Olive, our black Labrador-pitbull mix with white paws and a salt-and-pepper face, was lost in Fort Funston, a wild expanse of craggy dunes and hiking trails in Golden Gate National Recreation Area, some 80,000 acres of federally protected land spanning three Bay Area counties. Fort Funston’s off-leash policy makes it a popular destination for dogs and their handlers—as well as an easy place to get lost.
“Olive knows the place, don’t worry,” my husband reassured me before leaving the house. “She’ll come running as soon as she hears me.”
But he arrived after dark, hoarse from yelling Olive’s name over the roar of the ocean, and exhausted, having spent the previous three nights on a shrunken hospital sofa. The next afternoon, Fort Funston was covered in flyers offering a four-figure reward for Olive’s safe return. There still was no sign of her. We were drained, caring for our newborn, and desperate, mourning the absence of our family dog. Three days into Olive’s disappearance, we regrouped at the kitchen table, poring over maps of Fort Funston like generals preparing for battle. It was time to call in the auxiliary troops. It was time to call the pet detective.
* * *
“Do you know Jackie?” My husband encountered this question several times while stapling flyers to the trees at Fort Funston. Jackie Phillips, we soon learned, is a real-life Ace Ventura, a lost pet specialist who has worked more than 500 cases in and around a city that famously counts more dogs than children as residents. Hired by distraught dog-owners, she arrives at the pet’s last known location, donning a reflective vest, gloves, and sunglasses, accompanied by her scent dog Dino, a mixed herding breed she adopted in 2006. Serious and focused, the opposite of Jim Carrey’s version of a pet detective, she draws on decades of experience as a dog trainer, animal control officer and shelter volunteer. A native of Daly City, the first suburb south of San Francisco, she comes from a long line of animal caretakers.
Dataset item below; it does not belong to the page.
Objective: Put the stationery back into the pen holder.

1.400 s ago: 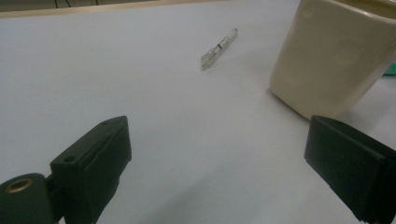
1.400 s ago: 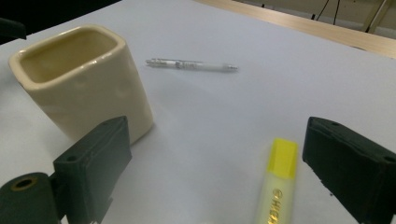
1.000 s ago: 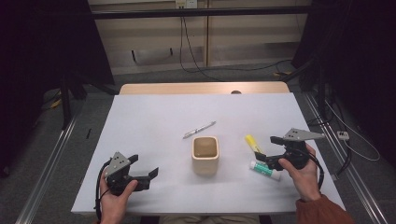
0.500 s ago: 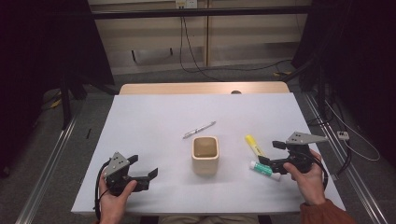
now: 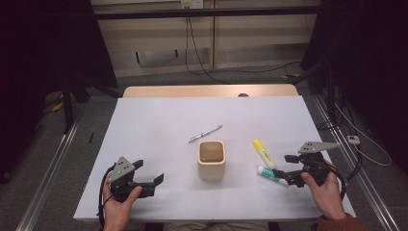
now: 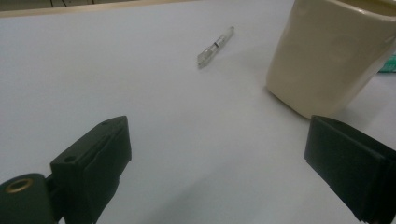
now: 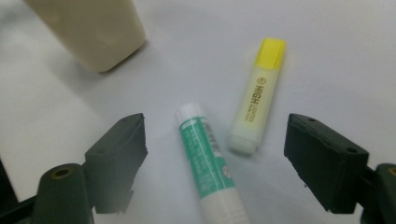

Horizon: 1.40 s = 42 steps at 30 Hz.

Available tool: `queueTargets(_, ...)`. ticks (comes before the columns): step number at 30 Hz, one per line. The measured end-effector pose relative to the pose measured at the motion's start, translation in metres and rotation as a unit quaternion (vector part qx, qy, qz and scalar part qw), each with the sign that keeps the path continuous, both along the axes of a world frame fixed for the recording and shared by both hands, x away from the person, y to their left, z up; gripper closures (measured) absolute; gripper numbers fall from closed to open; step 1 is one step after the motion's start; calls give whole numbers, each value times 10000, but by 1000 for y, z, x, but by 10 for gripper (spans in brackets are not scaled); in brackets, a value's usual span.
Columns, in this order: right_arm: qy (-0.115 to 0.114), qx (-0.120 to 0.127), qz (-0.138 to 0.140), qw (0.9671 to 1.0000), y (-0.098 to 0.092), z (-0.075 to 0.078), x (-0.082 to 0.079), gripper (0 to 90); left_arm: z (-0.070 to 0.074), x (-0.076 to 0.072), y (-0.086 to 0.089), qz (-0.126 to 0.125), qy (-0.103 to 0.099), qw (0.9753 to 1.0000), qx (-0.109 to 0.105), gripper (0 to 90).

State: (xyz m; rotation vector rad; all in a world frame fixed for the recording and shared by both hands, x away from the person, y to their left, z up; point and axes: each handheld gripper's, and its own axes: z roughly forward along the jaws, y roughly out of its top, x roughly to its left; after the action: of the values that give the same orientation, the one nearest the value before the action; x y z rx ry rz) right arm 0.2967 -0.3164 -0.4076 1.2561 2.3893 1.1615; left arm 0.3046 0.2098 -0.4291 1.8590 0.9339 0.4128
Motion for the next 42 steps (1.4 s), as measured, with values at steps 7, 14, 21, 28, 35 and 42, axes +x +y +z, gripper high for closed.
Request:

Seven years ago at a multi-day seminar hosted by the Seattle-based Missing Pet Partnership, an organization founded in 1997 by a K9 cop turned pet detective, Phillips discovered Dino’s aptitude for search and rescue work. “At the end of the course we all brought our dogs,” recalls Phillips, “and the instructor did a basic evaluation to see if the dogs were interested in finding cats.” Dino, a herding-hound mix from the farmlands of California’s Central Valley, showed a friendly disposition toward other animals and intense prey drive, which is what makes herders the smartest and hardest workers of the canine world.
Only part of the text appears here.